Pick out the lines below with "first" and list them.

Dataset excerpts:
○ ○ ○ ○ ○
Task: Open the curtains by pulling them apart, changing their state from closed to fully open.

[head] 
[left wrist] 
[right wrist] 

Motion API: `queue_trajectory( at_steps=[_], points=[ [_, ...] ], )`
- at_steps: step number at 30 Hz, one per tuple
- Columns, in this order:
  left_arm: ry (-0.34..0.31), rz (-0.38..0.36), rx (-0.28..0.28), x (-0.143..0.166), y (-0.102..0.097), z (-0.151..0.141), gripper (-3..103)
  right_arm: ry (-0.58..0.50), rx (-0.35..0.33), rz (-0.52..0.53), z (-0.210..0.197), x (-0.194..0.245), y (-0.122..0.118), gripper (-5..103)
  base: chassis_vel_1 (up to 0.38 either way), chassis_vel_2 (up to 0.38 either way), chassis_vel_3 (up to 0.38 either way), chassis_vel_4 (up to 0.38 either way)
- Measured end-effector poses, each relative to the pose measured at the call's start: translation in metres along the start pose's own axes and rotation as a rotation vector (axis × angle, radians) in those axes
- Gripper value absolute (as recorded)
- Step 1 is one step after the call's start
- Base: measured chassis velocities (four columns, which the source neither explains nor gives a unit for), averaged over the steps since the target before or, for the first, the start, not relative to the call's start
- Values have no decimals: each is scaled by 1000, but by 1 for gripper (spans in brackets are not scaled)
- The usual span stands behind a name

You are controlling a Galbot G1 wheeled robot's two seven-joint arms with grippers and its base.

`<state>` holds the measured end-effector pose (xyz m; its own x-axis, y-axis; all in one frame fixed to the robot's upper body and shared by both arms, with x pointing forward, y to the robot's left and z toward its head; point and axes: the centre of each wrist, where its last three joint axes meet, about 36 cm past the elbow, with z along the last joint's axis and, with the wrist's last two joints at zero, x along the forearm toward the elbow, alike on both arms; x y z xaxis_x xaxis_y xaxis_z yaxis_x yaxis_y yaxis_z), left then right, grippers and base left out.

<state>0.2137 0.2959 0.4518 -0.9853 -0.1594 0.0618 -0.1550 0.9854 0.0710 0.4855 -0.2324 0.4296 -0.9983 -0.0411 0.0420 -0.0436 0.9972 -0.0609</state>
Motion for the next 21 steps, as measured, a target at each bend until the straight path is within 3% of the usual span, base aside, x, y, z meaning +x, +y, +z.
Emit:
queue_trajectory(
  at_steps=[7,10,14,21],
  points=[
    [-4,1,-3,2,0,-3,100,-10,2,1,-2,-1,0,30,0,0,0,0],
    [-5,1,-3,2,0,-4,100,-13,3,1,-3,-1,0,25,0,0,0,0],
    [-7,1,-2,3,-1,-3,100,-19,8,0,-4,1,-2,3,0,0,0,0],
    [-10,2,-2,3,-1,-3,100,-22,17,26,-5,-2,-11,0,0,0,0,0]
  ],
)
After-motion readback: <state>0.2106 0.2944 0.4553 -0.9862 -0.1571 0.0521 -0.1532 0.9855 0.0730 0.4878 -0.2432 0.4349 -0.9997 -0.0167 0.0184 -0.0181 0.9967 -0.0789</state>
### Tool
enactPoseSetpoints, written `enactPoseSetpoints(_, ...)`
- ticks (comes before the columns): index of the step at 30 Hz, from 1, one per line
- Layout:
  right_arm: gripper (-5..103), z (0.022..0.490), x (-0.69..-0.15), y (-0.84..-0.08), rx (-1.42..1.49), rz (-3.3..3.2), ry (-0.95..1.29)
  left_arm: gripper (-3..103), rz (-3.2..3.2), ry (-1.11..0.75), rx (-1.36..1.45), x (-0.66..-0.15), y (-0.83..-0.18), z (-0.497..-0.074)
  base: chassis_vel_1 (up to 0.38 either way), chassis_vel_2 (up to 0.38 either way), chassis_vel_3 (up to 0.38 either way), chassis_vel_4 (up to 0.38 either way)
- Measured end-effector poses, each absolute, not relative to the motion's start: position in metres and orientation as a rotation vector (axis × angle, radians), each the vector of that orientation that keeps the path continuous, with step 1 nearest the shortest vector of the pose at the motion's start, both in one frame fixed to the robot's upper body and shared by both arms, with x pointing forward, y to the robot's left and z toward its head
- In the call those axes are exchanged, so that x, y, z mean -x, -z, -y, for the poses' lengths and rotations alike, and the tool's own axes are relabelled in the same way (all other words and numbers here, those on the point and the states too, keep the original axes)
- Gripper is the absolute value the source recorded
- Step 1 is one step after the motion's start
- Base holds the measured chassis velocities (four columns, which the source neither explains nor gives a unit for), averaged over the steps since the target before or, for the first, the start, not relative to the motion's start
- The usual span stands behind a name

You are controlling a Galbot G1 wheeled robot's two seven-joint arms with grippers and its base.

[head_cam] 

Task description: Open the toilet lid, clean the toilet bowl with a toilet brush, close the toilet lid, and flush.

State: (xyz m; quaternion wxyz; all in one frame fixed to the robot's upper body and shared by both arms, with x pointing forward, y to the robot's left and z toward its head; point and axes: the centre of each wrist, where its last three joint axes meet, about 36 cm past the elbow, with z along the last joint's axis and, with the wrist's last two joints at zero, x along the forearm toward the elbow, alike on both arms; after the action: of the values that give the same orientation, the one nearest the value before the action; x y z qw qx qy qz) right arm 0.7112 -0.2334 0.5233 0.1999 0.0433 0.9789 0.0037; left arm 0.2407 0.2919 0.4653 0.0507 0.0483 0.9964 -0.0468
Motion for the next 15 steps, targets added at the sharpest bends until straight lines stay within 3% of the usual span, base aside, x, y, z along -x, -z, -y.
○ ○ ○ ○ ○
#### Finished task:
- Base: measured chassis velocities (four columns, which the source neither explains nor gives a unit for), averaged over the steps since the target before or, for the first, the start, not relative to the call's start
- Base holds the measured chassis velocities (four columns, which the source neither explains nor gives a unit for), averaged over the steps since the target before or, for the first, the start, not relative to the motion's start

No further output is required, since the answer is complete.